By: dmcq (dmcq.delete@this.fano.co.uk), July 16, 2015 2:49 am
Room: Moderated Discussions
dmcq (dmcq.delete@this.fano.co.uk) on July 16, 2015 2:46 am wrote:
> Linus Torvalds (torvalds.delete@this.linux-foundation.org) on July 15, 2015 6:35 pm wrote:
> > Wilco (Wilco.Dijkstra.delete@this.ntlworld.com) on July 15, 2015 2:43 pm wrote:
> > >
> > > So is this reordering causal according to you? I bet most people don't find it intuitive
> > > either as this kind of reordering is exactly what is expected on weak memory models.
> >
> > So that re-ordering is indeed causal, although it is not sequentially consistent.
> >
> > There is absolutely no question that
> >
> > (a) sequential consistency is the easiest one to understand (basically: "everything is ordered")
> >
> > (b) x86 is famously strongly ordered, but it is not that strongly ordered.
> >
> > A causal consistency involves a causal relationship: "if
> > A then B". That means you have a read of a variable
> > followed by a write to (possibly another) variable. The read is the conditional, the write is the action.
> >
> > It's called "causal" since the read of the first variable could be the cause of the write to the
> > second one. That cause can be in many ways - it could affect whether the write is done at all, it
> > could affect the actual value written, and it could affect which variable to be written.
> >
> > So a causal chain would be something like
> >
> > IF (A) THEN B=1
> >
> > and causal consistency means that if another CPU now sees "B" having the value 1, then
> > it had better see that A was true too. In memory ordering documentations you would skip
> > the "if/then" part and only talk about the actual accesses, so you have a pattern of
> >
> > read A
> > B=1
> >
> > to show that causal relationship, and then the rule would be that another CPU that does
> >
> > read B
> > read A
> >
> > would never see "B and !A" (because B having the value 1 is caused by A having a non-zero value).
> >
> > In contrast, your example is about sequential consistency,
> > not causal consistency: when you have the reverse pattern
> >
> > A=1
> > read B
> >
> > (and on another CPU, doing the same thing, except switching the variables: "B=1" followed
> > by "read A") clearly neither CPU had the actions they did be "caused" by anything.
> >
> > They didn't read anything from memory that could affect the end result: they
> > did an unconditional store, and then a unconditional read. So there is no "if
> > A then B" causal relationship - they are sequential, but not causal.
> >
> > So "sequential consistency" means that everybody agrees about sequential ordering. "Causal consistency"

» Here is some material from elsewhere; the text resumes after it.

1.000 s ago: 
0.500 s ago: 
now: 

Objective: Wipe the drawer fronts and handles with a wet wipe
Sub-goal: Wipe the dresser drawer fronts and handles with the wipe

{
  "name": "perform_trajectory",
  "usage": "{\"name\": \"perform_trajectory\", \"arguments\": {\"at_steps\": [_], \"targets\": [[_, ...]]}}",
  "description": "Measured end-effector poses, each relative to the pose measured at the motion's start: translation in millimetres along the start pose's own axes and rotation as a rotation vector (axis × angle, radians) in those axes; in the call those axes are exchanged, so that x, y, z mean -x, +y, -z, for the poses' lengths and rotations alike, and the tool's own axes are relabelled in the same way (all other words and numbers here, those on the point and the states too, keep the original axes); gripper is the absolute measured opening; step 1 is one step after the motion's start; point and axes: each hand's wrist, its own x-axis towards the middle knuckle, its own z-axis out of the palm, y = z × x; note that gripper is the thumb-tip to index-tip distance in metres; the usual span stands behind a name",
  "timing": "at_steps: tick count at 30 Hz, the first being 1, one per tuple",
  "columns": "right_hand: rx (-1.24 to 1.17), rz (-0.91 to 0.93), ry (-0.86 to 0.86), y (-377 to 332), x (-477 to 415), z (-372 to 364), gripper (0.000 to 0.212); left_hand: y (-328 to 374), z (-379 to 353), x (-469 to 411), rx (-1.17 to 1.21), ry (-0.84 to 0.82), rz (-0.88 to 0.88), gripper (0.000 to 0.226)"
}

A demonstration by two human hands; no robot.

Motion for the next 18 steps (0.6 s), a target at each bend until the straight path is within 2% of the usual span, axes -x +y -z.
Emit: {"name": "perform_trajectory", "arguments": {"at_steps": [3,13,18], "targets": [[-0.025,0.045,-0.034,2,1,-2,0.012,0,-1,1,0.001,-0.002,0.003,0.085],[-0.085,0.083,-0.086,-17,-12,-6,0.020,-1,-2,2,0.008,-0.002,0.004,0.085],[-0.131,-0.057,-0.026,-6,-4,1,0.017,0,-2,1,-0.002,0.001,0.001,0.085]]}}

> > is weaker than that, and means that just everybody agrees about causal ordering.
> >
> > Again, I do think that sequential memory consistency is by far the easiest one to
> > understand, and the one that would result in the fewest bugs. If I had the choice,
> > as a software person I'd pick sequential consistency. No argument about it.
> >
> > And again, x86 is absolutely not sequentially consistent. Never has been. The write buffering means very
> > fundamentally that stores will be delayed past later reads,
> > and that thus stores are clearly not sequentially
> > ordered with reads. And it makes it very easy to see that behavior that you see in that example.
> >
> > So I've never claimed that x86 was perfect. All I've claimed is
> > that the x86 memory ordering is better. It's not "best".
> >
> > Engineering side note: I also do claim that from a pure engineering standpoint, the whole "buffer
> > stores" model is at least a reasonable trade-off. Truly sequentially consistent memory ordering
> > is really really hard to make go fast. It's simply not practical. So while I as a software person
> > would find sequential consistency much easier to think about, and never have to worry about memory
> > re-ordering at all, I do see the huge advantage you get from having a store buffer.
> >
> > In contrast, the advantages of weakening the memory model further are much less obvious.
> > Stores really have to be delayed for good performance. No other memory re-ordering matters
> > nearly as much. Re-ordering loads past loads? Not nearly as big a deal. Just move the first
> > load even earlier. Re-ordering stores past stores? No biggie. They're buffered and not critical
> > anyway, so from a performance standpoint it's pretty much a no-op in the big picture.
> >
> > (And yes, that's certainly simplifying a bit. A ordered store buffer might need to be bigger
> > than an unordered one, and might not as easily catch some merging behavior. Similarly, re-ordering
> > reads past other reads might make for smaller queues. But those are second-order effects
> > at best, not at all the kind of fundamental issue that is "buffer stores").
> >
> > Linus
>
> I believe the write release/ load acquire model is a causal one like what Linus is
> saying rather than a sequentially consistent one, and that even the following
>
> A=0 B=0
> release A=1 release B=1
> acquire B acquire A
>
> could result in A and B both being zero. They really are designed to do
> what they say and not to be used for complicated logical reasonings.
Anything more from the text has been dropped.